# Is the widespread usage of two-sided tests a result of a usability/presentation issue?

*Author: Georgi Z. Georgiev, Published: Aug 6, 2018*

Since I was born in the age of easy access to abundant computing power until recently I did not fully grasp how much statistical applications – both applied and scientific, depended on pre-calculated tables of critical boundaries and probabilities. When I realized the extent to which this was true in a previous era, it downed on me that this might be a plausible factor in the widespread adoption of two-sided calculations despite them being unsuited / inappropriate for supporting most claims made by both applied and scientific researchers.

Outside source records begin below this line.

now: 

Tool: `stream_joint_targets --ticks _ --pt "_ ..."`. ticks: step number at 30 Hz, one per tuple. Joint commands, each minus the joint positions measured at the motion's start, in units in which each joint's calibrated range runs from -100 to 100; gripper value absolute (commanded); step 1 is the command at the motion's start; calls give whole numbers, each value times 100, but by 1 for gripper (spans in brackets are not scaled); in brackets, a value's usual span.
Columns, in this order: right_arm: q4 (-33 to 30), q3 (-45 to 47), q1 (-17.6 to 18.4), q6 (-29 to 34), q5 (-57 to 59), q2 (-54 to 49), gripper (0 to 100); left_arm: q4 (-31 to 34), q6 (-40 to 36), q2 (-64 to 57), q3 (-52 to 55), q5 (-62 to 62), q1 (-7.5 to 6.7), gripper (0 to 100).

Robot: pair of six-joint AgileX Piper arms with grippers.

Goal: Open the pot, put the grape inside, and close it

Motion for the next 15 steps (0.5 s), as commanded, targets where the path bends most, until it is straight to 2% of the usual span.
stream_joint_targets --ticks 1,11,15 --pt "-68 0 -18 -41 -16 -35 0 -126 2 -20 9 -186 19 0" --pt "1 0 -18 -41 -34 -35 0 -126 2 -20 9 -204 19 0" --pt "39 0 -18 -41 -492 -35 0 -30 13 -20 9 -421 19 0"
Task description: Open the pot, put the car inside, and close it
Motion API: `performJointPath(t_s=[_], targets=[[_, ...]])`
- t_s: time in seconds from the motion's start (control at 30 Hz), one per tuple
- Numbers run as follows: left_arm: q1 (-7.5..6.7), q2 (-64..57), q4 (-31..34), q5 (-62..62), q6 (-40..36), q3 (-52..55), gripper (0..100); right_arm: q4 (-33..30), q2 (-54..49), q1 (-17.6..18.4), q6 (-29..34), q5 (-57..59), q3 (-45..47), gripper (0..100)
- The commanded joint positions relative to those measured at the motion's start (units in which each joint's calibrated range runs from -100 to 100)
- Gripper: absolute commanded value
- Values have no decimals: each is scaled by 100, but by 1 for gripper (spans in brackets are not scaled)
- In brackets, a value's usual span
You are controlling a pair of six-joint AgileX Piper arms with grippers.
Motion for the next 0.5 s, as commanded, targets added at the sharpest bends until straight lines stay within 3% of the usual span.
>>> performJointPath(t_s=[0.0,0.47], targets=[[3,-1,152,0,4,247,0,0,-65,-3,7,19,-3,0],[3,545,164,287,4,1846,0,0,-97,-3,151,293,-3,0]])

In short, **I believe that a significant reason for the
preference for two-sided tests over one-sided ones is how the famous Fisher
tables of the T-distribution, Z-distribution and X ^{2} distribution
were tabulated and presented**.

In order to support this claim I will first demonstrate the
importance and ubiquitous use of Fisher’s tables, presented for the first time
in his 1925 book "Statistical Methods for Research Workers" ^{[1]}. Then I will explain why I
believe there is a major flow in their presentation and how it was detrimental
to and discouraged usage of one-sided tests in the early days of statistics.
This then carried on to present day where computing power makes usage of such
tables redundant.

## The Importance of Fisher’s Tables

The fact that the tables of critical values and probabilities for different distributions that Fisher included in his book are of importance is rarely debated, but I believe stressing this point cannot be done enough, so I will lay some facts and citations on the matter by reputable sources to make the point more vivid.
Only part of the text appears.